Hi all! I'm building my first pipeline for human exome variant calling, and I'm starting to learn the basic working principles of genome/exome data analysis.
Now, the HaplotypeCaller tool from GATK needs a .bed file with the regions the sequencing platform targeted. However, I am unsure of which of these files provided by the company (in this case Agilent) should I apply, and why: Regions? Padded? AllTracks? Covered?
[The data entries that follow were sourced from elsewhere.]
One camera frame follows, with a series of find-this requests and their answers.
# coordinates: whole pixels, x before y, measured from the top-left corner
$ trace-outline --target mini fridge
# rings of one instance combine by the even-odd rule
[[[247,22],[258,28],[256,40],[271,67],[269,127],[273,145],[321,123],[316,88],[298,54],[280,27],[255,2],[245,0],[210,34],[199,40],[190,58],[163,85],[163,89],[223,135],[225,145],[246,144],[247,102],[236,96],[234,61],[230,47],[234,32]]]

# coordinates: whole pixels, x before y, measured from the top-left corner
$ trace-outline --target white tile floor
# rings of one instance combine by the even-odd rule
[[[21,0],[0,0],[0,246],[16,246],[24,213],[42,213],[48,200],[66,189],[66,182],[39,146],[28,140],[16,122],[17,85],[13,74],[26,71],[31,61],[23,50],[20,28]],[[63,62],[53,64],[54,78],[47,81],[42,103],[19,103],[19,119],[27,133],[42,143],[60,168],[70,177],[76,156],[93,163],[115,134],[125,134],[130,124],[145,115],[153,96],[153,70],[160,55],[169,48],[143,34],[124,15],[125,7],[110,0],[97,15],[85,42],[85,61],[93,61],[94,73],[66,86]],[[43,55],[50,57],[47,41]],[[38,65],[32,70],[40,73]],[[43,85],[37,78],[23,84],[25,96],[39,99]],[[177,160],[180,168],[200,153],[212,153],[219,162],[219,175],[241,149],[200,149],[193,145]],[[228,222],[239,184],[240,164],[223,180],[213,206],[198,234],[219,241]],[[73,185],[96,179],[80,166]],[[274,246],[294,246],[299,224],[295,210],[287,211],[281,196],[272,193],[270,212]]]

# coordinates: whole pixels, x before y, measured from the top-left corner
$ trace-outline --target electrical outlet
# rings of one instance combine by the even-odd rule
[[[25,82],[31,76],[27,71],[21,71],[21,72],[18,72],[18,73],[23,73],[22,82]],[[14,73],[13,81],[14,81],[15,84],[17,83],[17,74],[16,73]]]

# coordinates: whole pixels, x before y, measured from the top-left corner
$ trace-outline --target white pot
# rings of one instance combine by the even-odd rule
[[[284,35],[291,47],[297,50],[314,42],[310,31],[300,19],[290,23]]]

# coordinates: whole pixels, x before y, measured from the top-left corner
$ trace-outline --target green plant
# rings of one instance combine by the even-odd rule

What's the difference between these?
Color note: I encountered this issue for the first time when trying to obtain a per-base coverage. Then I realised that my reference genome (HG38) contains alternate haplotypes, random regs, onto which my bam aligned (bad mapping quality, more SNP's compared with the same gene in the canonical chr), and the Agilent .bed files do not contain targeted regions for those seqs. Wouldn't it be detrimental if I have reads aligned to coding regions in these seqs, which may contain variants? Or should I use my judgement and circunscribe myself to the canonical coverage/variant call?
Thanks for your help!
duplicate of Which of the 4 SureSelect Agilent BED files to use with GATK haplotype caller?
Just checked it, it was created some time ago, is still applicable? Additionally, there is no information concerning the question of the alt, random (non-canonical) seqs present in HG38 ref genome. Do you have some insight on this?
Pierre Lindenbaum any feedback please?